# [YOUR INSTRUCTIONS]
Find the line holding "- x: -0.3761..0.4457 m" in the entries below. Give it again exactly, along with every line after it up to and including the line holding "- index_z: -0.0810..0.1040".

Entries taken from a collection:

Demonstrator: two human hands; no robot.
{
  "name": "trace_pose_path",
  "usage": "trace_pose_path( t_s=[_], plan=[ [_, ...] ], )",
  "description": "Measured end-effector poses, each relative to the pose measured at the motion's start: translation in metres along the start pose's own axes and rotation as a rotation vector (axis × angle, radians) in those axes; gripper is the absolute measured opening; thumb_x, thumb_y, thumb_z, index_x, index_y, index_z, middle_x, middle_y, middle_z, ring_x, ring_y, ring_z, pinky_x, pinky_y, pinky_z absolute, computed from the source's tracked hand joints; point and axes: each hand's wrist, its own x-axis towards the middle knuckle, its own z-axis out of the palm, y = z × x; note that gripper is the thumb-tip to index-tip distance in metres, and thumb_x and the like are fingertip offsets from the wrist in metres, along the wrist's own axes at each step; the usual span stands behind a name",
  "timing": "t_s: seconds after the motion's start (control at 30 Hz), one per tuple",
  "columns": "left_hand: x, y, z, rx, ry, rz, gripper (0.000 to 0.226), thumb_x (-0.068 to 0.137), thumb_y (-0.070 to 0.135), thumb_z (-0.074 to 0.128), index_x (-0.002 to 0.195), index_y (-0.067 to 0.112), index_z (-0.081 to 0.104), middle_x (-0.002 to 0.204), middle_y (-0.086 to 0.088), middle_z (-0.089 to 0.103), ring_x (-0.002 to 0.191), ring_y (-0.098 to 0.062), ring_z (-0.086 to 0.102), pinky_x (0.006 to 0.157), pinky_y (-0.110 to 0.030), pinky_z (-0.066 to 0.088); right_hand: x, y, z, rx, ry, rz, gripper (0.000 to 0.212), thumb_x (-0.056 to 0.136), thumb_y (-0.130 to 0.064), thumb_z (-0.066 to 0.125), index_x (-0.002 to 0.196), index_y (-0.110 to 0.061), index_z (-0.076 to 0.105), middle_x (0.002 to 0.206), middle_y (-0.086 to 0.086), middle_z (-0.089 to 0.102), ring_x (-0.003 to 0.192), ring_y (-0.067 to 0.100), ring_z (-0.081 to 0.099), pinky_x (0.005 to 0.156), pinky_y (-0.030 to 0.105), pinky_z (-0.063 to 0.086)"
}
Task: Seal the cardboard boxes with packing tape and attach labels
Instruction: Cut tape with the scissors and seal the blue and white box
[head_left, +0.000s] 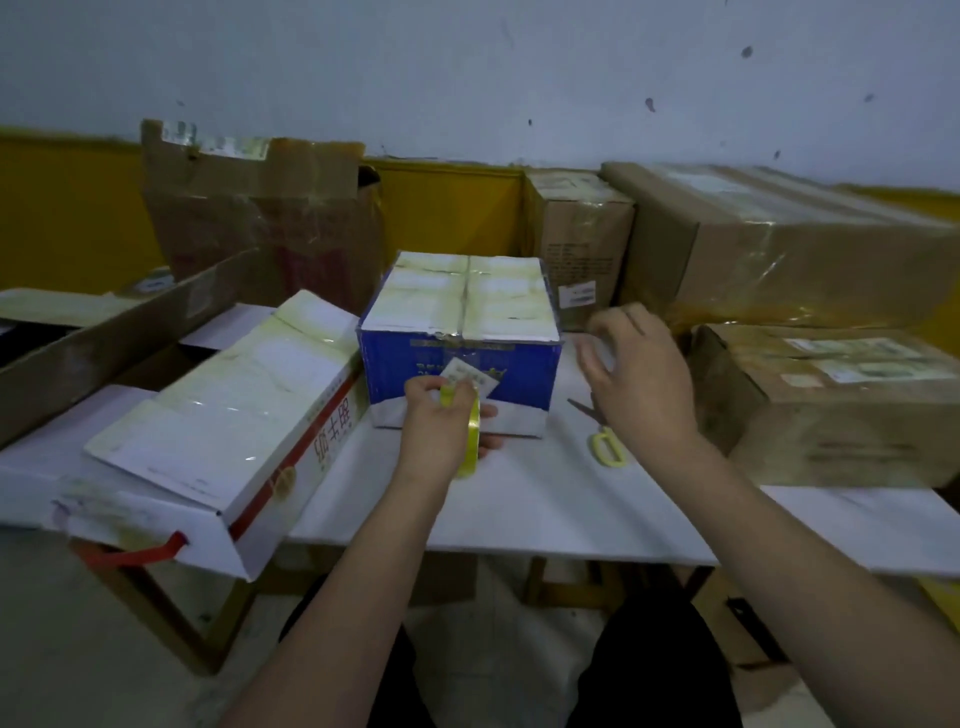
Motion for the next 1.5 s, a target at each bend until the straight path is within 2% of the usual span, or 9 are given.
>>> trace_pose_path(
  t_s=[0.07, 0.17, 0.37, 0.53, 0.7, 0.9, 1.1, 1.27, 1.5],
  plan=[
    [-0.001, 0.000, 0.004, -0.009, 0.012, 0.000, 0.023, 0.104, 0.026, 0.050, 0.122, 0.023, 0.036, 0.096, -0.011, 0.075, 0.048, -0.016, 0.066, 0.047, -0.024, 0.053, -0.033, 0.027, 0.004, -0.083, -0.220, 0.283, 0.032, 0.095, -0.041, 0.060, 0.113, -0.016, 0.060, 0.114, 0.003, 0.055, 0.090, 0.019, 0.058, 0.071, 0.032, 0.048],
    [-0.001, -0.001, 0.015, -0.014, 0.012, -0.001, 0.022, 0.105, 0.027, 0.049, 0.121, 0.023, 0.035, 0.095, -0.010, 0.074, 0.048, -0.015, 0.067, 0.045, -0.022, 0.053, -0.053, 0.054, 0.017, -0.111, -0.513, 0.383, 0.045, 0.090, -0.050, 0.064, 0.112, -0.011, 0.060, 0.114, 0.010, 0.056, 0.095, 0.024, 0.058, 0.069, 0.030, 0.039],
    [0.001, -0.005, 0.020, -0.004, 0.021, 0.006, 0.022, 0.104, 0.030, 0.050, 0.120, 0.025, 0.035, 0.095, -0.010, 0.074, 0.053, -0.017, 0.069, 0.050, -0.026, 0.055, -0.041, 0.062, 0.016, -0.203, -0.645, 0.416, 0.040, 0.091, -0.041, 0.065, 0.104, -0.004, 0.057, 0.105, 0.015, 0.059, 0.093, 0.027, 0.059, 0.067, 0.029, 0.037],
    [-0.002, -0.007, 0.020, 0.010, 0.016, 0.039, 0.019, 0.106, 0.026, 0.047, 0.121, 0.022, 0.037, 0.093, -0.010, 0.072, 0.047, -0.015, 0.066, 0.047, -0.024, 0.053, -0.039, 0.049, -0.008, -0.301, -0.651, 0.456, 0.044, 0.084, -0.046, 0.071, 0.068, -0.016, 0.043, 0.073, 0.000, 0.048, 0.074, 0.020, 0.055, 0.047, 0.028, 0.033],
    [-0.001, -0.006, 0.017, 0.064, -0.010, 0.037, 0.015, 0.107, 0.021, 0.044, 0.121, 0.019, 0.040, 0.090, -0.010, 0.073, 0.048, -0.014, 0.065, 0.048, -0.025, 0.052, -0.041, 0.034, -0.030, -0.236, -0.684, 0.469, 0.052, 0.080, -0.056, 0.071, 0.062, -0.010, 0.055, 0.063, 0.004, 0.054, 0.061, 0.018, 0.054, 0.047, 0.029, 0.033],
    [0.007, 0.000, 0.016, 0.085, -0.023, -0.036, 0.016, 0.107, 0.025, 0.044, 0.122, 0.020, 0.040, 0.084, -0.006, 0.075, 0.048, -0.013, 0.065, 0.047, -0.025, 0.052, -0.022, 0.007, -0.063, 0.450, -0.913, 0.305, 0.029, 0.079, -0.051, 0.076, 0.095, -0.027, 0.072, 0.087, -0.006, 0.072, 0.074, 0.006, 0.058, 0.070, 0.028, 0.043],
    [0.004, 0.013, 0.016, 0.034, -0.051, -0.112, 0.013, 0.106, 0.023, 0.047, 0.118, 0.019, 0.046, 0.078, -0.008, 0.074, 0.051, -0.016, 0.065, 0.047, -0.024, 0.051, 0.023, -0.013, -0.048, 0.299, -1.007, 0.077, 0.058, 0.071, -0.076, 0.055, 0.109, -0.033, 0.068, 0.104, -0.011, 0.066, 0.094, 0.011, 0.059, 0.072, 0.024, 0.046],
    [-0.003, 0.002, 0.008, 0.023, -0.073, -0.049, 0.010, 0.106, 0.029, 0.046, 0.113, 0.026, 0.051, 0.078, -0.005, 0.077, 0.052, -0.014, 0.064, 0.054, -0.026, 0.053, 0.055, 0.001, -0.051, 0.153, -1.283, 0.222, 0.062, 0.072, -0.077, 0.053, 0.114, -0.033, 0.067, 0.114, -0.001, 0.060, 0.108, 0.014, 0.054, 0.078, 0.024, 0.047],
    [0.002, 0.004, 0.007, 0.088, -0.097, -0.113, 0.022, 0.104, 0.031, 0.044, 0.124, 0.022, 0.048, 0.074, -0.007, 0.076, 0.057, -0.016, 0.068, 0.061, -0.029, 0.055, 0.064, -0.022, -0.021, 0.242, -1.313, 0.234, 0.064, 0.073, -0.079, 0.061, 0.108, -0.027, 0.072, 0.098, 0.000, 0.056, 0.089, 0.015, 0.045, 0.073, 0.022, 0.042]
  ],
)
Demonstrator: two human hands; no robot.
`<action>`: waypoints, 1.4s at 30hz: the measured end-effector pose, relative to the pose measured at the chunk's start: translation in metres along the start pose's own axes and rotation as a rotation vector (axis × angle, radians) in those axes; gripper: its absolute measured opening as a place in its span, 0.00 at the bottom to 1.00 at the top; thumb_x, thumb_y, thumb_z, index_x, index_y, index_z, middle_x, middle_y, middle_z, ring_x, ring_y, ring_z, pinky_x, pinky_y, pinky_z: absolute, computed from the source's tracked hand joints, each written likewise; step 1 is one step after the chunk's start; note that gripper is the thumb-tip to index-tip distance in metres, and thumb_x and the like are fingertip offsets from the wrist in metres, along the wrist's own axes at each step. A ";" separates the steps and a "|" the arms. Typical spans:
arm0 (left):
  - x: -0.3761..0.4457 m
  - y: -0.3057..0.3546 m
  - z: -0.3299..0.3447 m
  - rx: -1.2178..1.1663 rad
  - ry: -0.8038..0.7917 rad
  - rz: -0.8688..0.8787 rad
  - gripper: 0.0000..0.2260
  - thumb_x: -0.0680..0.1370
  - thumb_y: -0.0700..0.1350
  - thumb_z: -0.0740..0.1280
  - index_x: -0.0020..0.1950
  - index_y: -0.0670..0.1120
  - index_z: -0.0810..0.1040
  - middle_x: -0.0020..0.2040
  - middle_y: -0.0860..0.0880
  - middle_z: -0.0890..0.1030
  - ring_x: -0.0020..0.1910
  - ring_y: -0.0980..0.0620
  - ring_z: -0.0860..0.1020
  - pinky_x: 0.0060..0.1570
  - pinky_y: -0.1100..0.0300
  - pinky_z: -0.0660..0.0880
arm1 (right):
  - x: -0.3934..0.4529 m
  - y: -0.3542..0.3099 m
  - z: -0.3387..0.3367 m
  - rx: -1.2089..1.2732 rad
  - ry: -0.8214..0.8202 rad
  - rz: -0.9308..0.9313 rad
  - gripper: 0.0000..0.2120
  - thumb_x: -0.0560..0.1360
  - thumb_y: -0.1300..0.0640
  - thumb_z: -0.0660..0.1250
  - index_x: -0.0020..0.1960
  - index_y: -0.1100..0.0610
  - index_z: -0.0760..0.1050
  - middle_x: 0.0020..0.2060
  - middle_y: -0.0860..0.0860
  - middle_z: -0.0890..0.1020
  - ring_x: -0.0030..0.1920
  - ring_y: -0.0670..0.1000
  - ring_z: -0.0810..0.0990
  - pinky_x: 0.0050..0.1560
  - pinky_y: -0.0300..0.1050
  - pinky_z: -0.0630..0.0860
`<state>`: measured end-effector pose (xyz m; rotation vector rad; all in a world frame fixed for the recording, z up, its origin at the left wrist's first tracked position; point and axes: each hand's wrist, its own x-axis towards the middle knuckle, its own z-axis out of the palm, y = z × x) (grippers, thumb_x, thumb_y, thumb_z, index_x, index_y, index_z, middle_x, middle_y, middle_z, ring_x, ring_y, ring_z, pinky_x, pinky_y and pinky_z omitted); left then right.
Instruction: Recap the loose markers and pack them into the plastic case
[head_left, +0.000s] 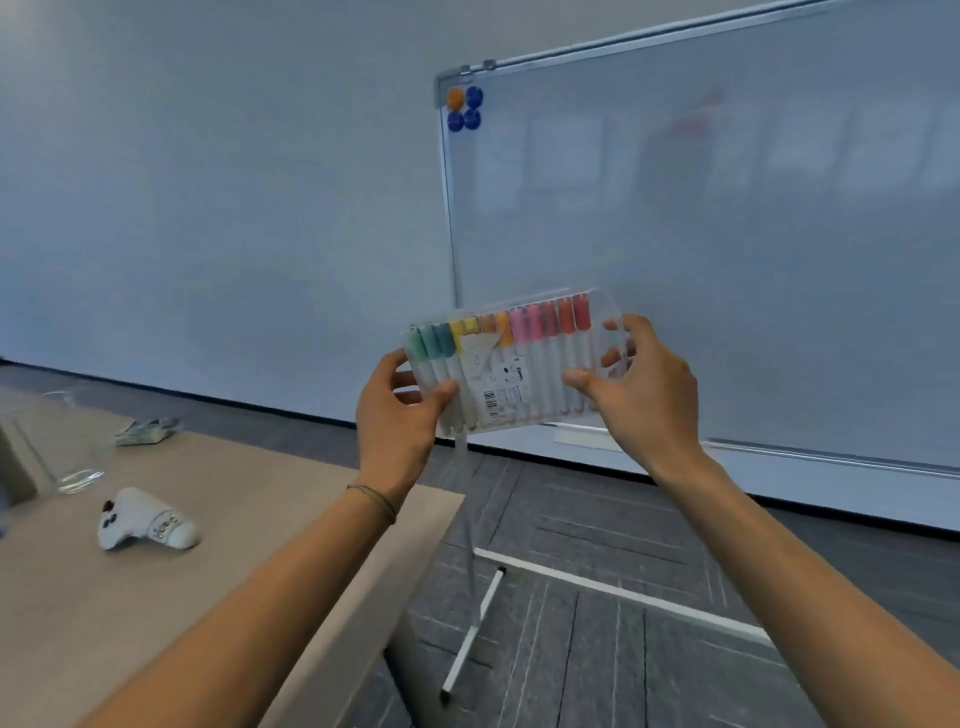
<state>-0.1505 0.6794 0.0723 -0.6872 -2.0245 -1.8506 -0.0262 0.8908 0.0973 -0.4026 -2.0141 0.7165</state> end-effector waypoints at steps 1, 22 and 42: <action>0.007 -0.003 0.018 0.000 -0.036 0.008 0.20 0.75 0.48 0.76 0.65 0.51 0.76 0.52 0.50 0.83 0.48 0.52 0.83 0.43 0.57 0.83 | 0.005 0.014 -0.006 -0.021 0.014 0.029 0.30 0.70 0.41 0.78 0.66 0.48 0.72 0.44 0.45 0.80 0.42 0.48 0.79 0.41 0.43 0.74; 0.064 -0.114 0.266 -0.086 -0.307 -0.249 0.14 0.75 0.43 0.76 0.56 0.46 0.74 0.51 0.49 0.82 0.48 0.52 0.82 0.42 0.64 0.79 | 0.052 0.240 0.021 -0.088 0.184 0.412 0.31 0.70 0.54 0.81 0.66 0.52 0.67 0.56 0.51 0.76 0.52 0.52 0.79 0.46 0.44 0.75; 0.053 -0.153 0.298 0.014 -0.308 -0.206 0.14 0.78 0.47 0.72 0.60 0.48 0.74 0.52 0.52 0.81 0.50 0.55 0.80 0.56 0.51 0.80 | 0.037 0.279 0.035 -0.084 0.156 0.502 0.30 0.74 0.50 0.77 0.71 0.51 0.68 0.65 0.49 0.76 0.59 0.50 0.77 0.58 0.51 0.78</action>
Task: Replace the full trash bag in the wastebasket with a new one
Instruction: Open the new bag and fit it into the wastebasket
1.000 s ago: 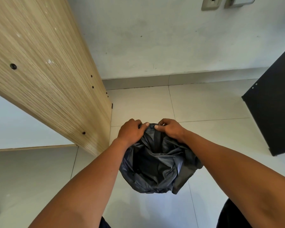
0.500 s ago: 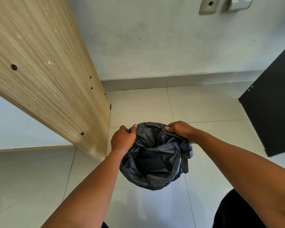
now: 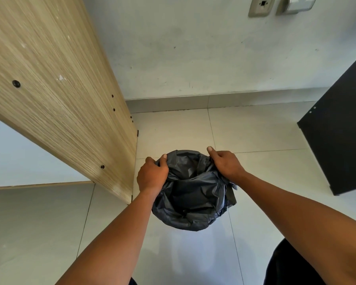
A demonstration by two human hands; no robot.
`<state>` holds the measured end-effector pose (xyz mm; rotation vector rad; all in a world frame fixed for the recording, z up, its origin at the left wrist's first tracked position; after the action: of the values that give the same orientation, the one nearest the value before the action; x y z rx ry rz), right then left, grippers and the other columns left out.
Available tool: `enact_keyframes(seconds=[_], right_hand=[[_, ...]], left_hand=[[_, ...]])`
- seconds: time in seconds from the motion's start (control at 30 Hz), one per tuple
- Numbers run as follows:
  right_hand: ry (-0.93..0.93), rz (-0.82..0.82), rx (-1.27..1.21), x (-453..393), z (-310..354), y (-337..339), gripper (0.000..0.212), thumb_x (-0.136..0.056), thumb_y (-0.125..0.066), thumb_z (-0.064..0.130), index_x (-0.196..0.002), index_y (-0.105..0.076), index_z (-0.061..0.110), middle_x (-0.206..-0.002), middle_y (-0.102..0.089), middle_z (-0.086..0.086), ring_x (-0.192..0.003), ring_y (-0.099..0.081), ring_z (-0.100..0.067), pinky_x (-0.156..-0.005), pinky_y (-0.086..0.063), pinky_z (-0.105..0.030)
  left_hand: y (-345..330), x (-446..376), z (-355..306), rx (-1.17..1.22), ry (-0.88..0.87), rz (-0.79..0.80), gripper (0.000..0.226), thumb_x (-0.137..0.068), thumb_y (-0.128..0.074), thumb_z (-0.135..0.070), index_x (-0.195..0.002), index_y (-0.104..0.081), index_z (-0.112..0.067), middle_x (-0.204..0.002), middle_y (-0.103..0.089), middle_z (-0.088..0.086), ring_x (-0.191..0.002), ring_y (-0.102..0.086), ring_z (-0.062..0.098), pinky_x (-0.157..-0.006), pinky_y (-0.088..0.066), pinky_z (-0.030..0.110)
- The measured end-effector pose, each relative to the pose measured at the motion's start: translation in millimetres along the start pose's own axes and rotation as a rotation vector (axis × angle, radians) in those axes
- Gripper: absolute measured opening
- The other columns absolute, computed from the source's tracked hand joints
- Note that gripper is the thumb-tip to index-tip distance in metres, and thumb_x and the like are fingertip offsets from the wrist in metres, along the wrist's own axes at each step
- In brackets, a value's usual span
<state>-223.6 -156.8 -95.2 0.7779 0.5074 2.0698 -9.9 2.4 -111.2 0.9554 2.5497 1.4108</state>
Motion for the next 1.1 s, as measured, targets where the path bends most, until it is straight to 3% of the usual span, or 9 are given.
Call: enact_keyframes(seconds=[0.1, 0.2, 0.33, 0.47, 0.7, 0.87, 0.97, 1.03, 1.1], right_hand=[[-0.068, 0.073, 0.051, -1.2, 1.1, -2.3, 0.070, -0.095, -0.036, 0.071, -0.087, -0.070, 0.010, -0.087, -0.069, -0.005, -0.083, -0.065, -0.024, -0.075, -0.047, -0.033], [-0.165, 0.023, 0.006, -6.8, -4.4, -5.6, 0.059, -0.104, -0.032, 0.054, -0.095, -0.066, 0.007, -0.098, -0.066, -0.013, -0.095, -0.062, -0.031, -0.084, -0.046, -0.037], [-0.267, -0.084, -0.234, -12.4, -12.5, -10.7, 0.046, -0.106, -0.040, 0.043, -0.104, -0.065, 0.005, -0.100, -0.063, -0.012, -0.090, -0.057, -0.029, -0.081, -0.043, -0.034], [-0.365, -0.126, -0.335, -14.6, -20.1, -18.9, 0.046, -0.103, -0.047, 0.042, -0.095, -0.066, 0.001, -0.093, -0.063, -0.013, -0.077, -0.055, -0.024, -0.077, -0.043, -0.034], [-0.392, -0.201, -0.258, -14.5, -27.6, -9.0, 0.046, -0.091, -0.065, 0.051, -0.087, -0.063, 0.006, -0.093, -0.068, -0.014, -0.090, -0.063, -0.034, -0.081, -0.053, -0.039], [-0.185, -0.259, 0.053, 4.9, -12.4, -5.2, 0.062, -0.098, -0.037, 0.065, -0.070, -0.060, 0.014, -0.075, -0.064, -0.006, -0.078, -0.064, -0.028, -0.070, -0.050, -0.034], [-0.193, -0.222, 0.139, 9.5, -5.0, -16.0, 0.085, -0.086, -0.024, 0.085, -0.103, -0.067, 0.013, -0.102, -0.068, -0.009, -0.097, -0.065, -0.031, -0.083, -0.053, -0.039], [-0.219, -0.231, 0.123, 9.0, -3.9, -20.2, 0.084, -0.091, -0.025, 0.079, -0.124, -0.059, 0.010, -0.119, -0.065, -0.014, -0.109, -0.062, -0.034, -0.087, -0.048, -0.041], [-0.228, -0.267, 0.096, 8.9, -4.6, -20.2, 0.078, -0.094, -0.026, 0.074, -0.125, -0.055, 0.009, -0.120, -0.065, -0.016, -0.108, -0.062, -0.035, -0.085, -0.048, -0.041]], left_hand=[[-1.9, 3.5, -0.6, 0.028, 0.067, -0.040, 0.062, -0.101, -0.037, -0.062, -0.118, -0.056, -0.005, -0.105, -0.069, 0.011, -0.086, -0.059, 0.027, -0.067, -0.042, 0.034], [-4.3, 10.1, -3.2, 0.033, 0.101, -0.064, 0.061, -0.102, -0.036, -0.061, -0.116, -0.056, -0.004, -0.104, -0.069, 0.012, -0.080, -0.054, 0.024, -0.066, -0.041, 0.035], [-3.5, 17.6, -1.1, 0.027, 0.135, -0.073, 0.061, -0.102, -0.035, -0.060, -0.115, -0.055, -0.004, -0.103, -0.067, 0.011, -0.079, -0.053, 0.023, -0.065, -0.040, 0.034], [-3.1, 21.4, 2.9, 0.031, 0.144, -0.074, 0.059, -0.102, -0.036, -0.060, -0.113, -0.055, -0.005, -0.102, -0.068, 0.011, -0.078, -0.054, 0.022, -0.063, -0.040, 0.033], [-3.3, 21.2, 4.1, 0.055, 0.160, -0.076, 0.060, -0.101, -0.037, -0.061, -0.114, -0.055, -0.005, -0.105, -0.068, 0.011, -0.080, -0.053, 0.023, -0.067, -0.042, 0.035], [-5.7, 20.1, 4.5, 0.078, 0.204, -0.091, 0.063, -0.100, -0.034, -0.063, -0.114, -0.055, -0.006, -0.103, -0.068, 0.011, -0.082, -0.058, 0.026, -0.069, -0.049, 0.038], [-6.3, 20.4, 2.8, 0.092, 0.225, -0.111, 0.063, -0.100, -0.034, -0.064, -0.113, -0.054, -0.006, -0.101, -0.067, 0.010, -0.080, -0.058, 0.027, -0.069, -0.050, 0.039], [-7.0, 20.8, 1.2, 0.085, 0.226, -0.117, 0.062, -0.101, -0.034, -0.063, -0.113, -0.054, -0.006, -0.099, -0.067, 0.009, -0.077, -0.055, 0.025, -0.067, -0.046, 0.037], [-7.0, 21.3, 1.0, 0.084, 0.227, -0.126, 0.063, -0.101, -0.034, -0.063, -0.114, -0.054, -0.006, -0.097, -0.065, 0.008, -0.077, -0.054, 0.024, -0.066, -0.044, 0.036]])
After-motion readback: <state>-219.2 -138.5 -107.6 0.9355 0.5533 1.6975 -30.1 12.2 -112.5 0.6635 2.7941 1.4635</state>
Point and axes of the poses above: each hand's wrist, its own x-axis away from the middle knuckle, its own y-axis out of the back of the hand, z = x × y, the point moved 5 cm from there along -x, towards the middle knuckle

# [RESPONSE BELOW]
  - x: -0.3761..0.4457 m
  - y: -0.3057..0.3546 m
  - z: -0.3299..0.3447 m
  - rx: -1.2178..1.1663 rad
  - ry: -0.8038..0.7917 rad
  - rz: -0.8688..0.8787 rad
  - gripper: 0.0000..0.2260
  - thumb_x: -0.0680..0.1370
  - thumb_y: -0.0700..0.1350
  - thumb_z: -0.0740..0.1280
  - index_x: -0.0020..0.1950
  - index_y: -0.0670..0.1120
  - index_z: -0.0810..0.1040

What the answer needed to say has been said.